**TASK DETAILS**
The expected output is each line in the data below that includes the string "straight".

**THE DATA**
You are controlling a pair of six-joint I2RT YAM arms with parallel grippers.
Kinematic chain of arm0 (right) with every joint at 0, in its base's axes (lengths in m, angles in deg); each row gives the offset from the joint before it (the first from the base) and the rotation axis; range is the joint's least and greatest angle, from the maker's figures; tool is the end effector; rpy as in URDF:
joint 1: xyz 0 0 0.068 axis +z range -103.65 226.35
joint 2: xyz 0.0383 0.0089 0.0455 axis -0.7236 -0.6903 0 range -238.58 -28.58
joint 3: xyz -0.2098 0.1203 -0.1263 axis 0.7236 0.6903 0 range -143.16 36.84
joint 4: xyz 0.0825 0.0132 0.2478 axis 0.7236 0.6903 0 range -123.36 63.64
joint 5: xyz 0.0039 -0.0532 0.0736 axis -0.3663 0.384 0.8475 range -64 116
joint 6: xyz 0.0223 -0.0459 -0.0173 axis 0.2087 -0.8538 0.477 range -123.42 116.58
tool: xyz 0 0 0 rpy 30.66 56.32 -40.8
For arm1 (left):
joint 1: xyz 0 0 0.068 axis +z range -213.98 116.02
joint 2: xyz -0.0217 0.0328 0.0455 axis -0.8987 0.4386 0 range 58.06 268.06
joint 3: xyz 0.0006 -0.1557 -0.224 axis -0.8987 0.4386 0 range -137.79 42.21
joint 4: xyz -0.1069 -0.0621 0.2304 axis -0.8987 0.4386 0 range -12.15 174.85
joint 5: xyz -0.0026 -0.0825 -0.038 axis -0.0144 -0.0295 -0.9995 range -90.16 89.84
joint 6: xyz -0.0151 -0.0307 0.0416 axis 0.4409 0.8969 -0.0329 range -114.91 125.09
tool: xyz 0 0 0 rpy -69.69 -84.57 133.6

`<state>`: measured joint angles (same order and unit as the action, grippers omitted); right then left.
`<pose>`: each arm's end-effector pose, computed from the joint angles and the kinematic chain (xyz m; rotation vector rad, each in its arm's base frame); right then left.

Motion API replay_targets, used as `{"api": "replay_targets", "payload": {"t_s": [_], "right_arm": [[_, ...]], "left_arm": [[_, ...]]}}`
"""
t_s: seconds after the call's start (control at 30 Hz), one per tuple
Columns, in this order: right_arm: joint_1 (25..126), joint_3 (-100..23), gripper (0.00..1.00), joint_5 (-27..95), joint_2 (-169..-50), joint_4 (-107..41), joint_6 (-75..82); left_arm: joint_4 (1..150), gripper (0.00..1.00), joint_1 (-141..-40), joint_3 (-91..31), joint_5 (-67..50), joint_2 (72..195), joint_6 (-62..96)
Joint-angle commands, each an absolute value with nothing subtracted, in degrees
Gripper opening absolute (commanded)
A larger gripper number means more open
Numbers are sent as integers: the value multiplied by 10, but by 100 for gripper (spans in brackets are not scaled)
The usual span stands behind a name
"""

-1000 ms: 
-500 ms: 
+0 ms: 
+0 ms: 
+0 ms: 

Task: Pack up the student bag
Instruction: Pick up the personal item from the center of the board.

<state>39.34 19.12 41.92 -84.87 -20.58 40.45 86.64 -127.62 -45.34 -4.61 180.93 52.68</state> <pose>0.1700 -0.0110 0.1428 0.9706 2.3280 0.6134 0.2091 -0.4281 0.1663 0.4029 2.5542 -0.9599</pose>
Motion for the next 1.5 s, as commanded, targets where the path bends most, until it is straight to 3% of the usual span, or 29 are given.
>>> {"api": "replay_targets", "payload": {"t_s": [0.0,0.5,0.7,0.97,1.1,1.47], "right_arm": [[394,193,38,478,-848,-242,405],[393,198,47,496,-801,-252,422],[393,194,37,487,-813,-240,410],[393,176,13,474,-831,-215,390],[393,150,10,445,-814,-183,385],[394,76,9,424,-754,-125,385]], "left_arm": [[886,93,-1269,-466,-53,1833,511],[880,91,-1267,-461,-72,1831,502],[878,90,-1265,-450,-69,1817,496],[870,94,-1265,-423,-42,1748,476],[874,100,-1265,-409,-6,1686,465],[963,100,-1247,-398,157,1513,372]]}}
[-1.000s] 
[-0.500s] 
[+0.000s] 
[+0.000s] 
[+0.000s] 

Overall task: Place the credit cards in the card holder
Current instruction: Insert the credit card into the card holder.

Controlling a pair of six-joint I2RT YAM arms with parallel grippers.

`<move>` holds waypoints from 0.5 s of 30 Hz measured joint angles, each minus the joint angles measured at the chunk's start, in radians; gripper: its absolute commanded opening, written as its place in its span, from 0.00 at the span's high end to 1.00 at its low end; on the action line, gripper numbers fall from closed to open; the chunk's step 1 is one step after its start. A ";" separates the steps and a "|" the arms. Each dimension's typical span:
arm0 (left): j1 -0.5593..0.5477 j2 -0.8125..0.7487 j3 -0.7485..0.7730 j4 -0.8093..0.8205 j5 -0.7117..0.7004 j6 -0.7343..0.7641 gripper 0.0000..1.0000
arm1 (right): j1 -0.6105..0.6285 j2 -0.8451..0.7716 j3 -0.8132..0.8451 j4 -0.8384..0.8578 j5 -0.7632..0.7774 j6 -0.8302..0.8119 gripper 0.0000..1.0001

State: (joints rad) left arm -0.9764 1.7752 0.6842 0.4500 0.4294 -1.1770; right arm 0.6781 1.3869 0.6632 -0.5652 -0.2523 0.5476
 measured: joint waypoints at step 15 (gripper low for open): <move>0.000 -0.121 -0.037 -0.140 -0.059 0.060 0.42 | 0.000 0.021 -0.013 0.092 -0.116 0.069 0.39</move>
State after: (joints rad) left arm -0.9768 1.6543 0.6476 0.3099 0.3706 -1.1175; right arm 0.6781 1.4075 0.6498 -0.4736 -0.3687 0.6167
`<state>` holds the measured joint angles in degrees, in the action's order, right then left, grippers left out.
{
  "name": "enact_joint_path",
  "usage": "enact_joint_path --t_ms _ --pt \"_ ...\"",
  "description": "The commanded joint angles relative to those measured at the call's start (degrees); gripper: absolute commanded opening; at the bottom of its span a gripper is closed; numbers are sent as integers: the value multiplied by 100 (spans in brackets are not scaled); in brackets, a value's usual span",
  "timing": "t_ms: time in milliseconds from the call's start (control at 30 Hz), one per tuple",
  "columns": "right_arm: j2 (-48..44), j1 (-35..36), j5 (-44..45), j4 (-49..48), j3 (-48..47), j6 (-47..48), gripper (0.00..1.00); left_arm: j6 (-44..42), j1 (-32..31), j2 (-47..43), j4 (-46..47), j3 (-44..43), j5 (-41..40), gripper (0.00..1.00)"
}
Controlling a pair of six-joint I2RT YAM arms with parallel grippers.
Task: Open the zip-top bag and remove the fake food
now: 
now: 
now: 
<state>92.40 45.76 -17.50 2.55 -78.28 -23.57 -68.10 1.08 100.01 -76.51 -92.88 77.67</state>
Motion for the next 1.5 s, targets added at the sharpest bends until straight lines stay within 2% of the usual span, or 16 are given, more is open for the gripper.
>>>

**SOLUTION FOR THIS TASK**
Motion for the next 1.5 s, as commanded, targets where the path bends most, until it is straight to 3% of the usual span, or 29 are given.
Motion for the next 1.5 s, targets added at the sharpest bends until straight lines stay within 2% of the usual span, or 16 are given, more is open for the gripper.

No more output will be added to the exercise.